ESLint primary job is linting. It should be finding 'foot guns' and code style issues. Things that are absolutely valid in the language, but could lead to potential issues. Because of that, it's totally valid that you're not finding as much value in it. It depends on the rules you enable in it, etc. And yeah, it can feel super nitpicky when it's yelling at you for not having a radix in parseInt().
Typescript's 'compile' step or whatever, it doing type checking and making sure your code is valid. If you're using bare JS, your IDE should be doing this job, not eslint.
(but yes, anything more than a few minutes to lint even a large code base is insane.)
I think the typescript-eslint plugin in particular has some high value eslint rules that complement TypeScript.
For example, the no-floating-promise[0] rule catches some easily-made mistakes involving promises in a way that TypeScript doesn't on its own.
Other rules can be used to increase type safety further. There are various rules relating to `any`, like no-unsafe-argument[1], which can be helpful to prevent such types sneaking into your code without realising it; TS has `noImplicitAny`, but it'll still let you run something like `JSON.parse()` and pass the resulting any-typed value around without checking it.
> For example, the no-floating-promise[0] rule catches some easily-made mistakes involving promises in a way that TypeScript doesn't on its own.
Is there a fast linter that checks for this? I find this error easy to make as well, and it usually causes weird runtime behaviour that's hard to track down.

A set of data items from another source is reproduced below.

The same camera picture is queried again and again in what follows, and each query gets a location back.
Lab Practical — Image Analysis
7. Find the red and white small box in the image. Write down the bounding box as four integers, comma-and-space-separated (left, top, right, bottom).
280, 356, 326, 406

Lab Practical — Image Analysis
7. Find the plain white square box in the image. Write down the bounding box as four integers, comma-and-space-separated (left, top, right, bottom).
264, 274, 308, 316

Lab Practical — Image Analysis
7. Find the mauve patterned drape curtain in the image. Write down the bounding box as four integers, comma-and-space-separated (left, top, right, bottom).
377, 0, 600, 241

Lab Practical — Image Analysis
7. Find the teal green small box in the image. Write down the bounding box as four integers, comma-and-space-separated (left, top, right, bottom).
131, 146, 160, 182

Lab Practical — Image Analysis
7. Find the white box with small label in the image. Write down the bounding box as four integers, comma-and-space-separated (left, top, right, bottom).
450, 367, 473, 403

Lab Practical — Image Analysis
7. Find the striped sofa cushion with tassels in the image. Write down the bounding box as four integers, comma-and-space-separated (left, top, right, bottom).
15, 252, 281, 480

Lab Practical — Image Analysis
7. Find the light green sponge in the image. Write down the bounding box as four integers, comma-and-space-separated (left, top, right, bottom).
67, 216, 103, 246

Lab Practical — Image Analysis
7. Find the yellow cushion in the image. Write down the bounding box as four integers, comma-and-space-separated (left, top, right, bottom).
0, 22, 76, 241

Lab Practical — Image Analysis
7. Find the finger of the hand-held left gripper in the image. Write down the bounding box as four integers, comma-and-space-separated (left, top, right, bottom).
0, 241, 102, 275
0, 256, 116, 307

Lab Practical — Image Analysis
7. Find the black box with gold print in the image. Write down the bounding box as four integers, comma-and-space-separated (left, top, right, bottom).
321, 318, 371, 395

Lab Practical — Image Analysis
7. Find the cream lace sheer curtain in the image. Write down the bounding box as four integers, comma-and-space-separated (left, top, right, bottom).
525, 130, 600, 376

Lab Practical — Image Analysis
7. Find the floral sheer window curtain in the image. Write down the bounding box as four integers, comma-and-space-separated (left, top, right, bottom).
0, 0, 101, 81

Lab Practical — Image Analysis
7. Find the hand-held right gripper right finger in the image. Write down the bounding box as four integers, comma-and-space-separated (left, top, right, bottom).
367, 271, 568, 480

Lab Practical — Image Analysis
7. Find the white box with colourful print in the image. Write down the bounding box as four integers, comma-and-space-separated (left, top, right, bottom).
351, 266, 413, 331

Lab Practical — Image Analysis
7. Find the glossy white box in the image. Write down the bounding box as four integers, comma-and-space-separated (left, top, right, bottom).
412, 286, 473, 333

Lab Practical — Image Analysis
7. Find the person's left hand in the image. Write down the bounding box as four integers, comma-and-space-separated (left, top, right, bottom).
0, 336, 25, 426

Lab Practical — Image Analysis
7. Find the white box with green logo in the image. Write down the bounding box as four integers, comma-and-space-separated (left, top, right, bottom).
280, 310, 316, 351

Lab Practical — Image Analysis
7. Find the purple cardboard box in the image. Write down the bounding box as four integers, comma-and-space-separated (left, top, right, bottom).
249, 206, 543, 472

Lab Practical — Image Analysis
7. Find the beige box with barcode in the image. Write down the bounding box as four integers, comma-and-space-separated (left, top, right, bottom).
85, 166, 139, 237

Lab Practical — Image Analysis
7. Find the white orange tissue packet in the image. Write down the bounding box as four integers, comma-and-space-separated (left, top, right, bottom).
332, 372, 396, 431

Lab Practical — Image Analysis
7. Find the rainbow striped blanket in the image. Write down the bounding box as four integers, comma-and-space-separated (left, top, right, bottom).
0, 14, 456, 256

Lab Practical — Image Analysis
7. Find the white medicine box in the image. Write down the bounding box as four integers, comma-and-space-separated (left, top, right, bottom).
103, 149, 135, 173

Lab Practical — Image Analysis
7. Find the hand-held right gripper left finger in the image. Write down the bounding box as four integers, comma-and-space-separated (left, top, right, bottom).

I get a ton of value from ESLint with TypeScript, and in particular from @typescript-eslint. And yes, 75 minutes is absolutely bonkers. It would have me rethinking a lot of things well short of that time. But automated quality checks wouldn’t be anywhere near the top of that rethinking list. And partly, but not only, because of irrelevant nitpicks. Having humans do those nitpicks is vastly worse in time elapsed, and likely in compute time in many scenarios as well. The more human time is spent on the things linters help with, the more that time is not spent on reviewing and ensuring correctness, performance, design, maintainability, user- and business-implications, etc.
If you leave dependencies off a hook by mistake you’re creating bugs, unintended behaviour and making your code a nightmare to modify. That’s always going to be worth linting for. Can you over lint a codebase, sure I guess so, if your lint stage is taking hours it probably needs optimization, but your assertion that type checking is enough is incorrect.
Having to specify every single closure in dependencies does nothing. Not every dependency has to be specified. Not specifying a dependency is not always a bug.
Honestly if not exhaustively putting some closures in your useEffect deps list is your idea of a “maintenance nightmare” then maybe you should stay away from real production code bases? There are plenty of hairier mistakes and patterns out there than that.
> Our previous linting setup took 75 minutes to run, so we were fanning it out across 40+ workers in CI. By comparison, oxlint takes around 10 seconds to lint the same codebase on a single worker[…]
So it's in fact 18000 times faster on this embarrassingly parallel problem (but doing less for now).